### DATA EXTRACT
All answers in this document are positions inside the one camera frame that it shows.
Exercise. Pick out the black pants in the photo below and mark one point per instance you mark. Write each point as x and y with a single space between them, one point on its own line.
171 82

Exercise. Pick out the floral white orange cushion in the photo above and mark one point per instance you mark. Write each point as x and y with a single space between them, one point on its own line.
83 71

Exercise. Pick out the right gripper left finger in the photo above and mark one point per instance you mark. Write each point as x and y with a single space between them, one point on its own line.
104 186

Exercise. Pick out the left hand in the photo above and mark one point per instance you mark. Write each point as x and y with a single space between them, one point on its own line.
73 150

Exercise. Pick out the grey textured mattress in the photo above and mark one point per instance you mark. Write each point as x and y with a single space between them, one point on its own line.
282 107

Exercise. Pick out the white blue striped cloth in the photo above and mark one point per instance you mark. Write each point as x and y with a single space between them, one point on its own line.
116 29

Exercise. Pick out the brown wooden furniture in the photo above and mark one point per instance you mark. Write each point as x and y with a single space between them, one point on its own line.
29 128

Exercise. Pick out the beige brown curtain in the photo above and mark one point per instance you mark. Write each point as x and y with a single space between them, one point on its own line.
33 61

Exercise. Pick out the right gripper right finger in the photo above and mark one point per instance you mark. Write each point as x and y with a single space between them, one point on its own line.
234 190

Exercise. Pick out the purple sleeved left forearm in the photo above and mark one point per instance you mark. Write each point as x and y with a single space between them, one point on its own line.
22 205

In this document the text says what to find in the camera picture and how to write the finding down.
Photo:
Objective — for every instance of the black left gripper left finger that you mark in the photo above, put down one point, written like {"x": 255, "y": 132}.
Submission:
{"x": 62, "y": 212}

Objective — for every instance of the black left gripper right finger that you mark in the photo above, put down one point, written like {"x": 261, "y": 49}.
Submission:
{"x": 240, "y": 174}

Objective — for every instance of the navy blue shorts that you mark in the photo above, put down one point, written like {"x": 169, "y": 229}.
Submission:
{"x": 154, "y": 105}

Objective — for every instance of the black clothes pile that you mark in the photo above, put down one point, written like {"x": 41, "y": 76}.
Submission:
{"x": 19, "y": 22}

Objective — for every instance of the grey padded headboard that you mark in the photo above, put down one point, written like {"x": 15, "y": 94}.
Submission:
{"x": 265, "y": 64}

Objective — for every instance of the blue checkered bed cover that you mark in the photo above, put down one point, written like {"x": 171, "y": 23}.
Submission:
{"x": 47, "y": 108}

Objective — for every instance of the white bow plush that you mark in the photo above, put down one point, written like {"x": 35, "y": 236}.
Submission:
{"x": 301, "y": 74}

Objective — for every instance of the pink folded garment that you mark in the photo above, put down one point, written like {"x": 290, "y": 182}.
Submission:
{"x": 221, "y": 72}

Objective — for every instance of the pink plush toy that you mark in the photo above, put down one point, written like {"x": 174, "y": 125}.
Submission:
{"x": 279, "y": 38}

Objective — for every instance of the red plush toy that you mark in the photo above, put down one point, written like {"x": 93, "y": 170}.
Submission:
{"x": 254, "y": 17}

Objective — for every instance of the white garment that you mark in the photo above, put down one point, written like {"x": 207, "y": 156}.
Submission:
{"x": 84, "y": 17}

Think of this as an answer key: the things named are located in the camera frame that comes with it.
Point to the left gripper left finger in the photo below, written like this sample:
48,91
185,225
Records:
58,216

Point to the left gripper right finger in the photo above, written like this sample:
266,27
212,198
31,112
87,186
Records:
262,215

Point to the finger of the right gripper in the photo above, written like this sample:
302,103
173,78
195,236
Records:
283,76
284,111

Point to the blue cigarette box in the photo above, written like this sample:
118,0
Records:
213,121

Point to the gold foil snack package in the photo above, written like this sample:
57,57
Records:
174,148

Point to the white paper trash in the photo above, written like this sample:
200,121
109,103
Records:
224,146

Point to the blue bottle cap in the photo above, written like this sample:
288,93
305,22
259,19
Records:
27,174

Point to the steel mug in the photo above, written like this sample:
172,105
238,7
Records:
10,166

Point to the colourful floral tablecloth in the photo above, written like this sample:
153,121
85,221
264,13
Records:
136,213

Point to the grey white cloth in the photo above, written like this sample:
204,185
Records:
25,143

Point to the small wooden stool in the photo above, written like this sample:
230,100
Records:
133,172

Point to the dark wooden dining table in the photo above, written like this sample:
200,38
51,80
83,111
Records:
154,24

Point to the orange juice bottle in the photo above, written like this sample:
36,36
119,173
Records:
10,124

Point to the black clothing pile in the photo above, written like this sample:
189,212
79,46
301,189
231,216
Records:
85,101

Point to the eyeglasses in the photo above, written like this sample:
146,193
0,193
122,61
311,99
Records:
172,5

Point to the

...

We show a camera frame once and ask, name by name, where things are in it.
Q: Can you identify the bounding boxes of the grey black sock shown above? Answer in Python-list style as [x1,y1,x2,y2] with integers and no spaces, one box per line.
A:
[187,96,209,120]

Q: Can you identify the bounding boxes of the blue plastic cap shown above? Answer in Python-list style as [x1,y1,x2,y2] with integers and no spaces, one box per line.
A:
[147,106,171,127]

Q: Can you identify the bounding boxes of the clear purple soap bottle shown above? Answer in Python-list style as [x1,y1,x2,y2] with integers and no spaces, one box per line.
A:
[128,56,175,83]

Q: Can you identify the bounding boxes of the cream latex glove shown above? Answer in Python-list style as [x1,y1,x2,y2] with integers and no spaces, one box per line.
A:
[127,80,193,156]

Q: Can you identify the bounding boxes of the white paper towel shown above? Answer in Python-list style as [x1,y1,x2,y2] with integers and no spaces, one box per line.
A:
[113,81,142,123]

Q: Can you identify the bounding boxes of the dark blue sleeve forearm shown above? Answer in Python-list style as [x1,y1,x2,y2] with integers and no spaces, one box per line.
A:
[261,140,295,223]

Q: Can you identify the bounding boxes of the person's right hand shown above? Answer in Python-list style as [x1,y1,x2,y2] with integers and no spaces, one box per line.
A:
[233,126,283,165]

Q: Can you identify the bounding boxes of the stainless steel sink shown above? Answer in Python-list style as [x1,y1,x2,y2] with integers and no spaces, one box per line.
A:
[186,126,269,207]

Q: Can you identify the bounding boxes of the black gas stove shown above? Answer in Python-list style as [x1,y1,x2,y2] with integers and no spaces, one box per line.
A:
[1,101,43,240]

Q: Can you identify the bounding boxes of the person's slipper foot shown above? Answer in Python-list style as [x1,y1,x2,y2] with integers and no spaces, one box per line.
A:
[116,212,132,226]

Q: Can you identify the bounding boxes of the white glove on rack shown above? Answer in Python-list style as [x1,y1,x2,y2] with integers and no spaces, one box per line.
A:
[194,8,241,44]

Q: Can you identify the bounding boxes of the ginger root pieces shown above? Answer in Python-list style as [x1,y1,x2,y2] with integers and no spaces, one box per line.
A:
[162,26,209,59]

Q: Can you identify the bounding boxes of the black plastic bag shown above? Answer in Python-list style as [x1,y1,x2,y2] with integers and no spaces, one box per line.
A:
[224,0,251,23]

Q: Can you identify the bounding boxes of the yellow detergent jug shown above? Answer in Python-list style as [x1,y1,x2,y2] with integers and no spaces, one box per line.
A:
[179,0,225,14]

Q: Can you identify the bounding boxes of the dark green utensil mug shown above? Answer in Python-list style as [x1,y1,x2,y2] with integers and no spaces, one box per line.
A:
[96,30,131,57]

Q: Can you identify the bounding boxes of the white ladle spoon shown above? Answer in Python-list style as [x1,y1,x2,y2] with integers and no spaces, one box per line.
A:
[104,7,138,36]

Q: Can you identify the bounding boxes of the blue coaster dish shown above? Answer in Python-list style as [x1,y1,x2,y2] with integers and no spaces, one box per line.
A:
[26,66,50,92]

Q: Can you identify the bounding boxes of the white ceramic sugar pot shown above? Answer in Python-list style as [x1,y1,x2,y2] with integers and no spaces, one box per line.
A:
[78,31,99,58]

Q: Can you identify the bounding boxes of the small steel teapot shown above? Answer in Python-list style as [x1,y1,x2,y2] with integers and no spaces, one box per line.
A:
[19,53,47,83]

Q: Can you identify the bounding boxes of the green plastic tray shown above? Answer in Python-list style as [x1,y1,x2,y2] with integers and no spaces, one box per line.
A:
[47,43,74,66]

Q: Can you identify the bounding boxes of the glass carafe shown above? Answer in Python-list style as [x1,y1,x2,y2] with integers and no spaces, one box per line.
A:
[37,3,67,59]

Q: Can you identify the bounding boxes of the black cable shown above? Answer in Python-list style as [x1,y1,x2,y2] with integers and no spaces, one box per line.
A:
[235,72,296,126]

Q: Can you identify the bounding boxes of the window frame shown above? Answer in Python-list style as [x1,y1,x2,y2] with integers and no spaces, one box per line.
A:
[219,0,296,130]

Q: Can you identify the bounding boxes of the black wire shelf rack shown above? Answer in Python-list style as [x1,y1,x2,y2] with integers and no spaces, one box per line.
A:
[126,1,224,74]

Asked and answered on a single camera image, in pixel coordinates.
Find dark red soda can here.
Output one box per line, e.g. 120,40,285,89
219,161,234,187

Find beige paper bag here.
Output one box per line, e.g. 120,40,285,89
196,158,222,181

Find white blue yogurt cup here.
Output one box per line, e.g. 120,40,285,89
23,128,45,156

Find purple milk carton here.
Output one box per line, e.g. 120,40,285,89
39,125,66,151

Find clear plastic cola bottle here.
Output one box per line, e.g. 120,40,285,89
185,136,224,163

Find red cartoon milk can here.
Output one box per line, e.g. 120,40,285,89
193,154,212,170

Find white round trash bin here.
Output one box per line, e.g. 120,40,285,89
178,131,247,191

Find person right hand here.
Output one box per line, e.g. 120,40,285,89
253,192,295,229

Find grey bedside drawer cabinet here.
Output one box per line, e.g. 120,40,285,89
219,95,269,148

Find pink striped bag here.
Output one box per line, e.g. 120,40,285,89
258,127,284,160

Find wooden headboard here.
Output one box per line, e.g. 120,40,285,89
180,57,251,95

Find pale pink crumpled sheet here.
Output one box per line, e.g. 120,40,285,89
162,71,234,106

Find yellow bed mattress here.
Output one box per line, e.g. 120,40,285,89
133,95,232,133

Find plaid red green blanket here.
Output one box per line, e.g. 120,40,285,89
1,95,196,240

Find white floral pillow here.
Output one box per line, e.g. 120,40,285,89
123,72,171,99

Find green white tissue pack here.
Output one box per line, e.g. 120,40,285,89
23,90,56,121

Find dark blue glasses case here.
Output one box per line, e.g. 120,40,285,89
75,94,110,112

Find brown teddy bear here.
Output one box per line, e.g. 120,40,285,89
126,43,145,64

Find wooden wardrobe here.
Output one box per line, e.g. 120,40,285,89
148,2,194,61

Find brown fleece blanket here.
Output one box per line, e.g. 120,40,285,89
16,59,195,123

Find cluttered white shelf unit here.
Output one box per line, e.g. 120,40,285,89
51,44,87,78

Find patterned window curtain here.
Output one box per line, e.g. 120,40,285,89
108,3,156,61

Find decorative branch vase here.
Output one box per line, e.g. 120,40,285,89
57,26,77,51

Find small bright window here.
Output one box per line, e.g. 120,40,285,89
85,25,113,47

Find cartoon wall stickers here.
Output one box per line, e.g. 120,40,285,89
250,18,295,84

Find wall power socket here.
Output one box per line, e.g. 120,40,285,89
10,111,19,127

### ASSIGNMENT
Give the number of lines that contain "rack" in the material above, with no other text.

### RESULT FOR THIS EXERCISE
2